━━━━━ Raw data

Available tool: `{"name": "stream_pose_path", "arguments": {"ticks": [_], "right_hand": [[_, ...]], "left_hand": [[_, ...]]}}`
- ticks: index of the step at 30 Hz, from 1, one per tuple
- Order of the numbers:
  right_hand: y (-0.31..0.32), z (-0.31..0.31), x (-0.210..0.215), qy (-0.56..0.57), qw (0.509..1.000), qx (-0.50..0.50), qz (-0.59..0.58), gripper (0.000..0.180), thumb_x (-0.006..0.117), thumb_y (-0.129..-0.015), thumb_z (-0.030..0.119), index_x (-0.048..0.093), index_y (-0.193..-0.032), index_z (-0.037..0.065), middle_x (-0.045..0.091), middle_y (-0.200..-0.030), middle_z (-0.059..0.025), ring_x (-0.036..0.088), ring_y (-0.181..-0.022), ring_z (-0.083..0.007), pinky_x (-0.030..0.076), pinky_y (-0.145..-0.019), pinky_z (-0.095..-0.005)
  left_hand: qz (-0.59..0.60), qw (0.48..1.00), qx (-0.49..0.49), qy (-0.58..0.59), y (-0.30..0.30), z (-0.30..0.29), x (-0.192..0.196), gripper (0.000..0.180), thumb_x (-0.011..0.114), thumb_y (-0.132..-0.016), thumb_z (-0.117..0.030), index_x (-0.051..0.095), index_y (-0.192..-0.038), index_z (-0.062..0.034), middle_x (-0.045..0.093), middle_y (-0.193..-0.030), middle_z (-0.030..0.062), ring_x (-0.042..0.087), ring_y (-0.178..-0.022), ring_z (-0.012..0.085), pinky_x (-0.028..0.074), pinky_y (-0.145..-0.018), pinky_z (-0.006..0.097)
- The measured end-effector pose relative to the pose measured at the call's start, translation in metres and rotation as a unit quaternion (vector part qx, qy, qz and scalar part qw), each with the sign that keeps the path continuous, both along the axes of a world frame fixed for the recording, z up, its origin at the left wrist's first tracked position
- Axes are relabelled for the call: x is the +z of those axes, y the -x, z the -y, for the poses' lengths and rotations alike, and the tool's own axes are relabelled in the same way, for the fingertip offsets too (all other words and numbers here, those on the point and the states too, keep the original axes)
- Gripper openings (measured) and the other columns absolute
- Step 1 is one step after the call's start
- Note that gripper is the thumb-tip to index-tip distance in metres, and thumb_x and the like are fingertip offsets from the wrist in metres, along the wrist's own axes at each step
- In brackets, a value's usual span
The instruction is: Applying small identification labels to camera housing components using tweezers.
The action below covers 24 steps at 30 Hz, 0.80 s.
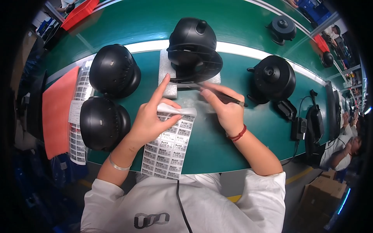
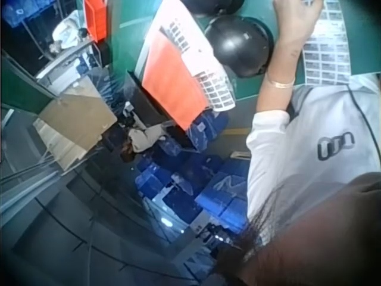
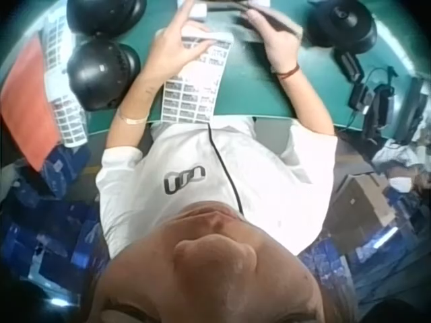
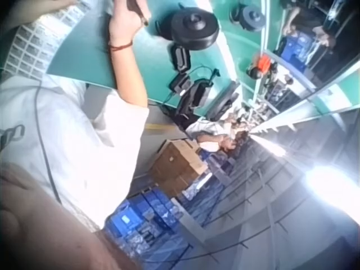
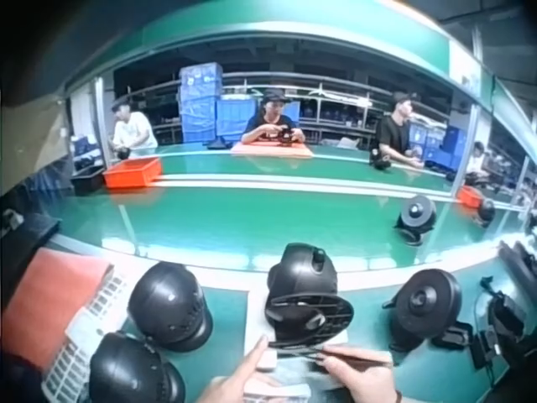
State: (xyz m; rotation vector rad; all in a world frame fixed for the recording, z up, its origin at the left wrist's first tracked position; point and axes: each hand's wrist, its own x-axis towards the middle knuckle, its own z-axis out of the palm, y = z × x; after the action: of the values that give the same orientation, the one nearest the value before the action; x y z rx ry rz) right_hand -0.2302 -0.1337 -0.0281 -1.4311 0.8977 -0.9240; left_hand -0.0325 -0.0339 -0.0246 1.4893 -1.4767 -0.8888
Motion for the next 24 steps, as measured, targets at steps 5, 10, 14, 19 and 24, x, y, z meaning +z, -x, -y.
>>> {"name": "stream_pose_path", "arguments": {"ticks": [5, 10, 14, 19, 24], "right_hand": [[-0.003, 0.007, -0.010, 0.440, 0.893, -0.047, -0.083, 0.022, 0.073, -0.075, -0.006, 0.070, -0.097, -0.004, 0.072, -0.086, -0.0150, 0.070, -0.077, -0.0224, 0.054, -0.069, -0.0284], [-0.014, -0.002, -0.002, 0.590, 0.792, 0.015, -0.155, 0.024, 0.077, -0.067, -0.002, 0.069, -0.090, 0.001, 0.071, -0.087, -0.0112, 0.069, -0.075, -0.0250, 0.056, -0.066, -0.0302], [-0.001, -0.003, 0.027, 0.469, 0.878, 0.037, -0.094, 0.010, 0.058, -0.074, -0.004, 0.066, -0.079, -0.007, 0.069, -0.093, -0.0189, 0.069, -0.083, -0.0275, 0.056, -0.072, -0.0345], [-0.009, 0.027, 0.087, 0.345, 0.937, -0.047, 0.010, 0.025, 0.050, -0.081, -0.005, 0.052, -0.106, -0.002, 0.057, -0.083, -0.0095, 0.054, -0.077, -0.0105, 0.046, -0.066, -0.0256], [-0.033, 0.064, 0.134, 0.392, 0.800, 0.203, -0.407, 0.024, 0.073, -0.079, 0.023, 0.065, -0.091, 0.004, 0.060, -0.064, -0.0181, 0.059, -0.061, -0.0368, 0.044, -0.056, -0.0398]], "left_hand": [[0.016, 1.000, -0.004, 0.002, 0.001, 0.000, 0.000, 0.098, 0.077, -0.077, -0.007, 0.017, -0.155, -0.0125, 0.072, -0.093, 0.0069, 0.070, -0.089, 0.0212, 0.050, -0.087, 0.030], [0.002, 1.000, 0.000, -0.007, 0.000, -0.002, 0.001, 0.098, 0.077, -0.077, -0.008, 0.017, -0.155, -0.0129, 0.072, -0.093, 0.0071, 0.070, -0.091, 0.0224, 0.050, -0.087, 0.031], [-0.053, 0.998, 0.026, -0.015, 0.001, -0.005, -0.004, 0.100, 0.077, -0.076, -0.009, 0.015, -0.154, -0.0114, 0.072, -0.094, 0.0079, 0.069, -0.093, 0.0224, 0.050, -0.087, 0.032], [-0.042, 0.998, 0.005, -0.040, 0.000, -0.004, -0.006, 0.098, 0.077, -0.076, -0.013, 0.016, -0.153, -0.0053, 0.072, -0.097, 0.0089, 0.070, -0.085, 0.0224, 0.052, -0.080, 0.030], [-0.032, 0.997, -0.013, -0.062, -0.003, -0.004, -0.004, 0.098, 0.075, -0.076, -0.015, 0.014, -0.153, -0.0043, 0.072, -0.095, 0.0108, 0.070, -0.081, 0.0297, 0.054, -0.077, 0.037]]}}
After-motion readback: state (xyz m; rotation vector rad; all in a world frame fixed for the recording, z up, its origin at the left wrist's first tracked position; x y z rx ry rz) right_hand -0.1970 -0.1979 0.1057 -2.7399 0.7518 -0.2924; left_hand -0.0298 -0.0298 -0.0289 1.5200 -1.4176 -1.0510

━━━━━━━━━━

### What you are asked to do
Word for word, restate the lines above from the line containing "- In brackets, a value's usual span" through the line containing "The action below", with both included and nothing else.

### Your response
- In brackets, a value's usual span
The instruction is: Applying small identification labels to camera housing components using tweezers.
The action below covers 24 steps at 30 Hz, 0.80 s.

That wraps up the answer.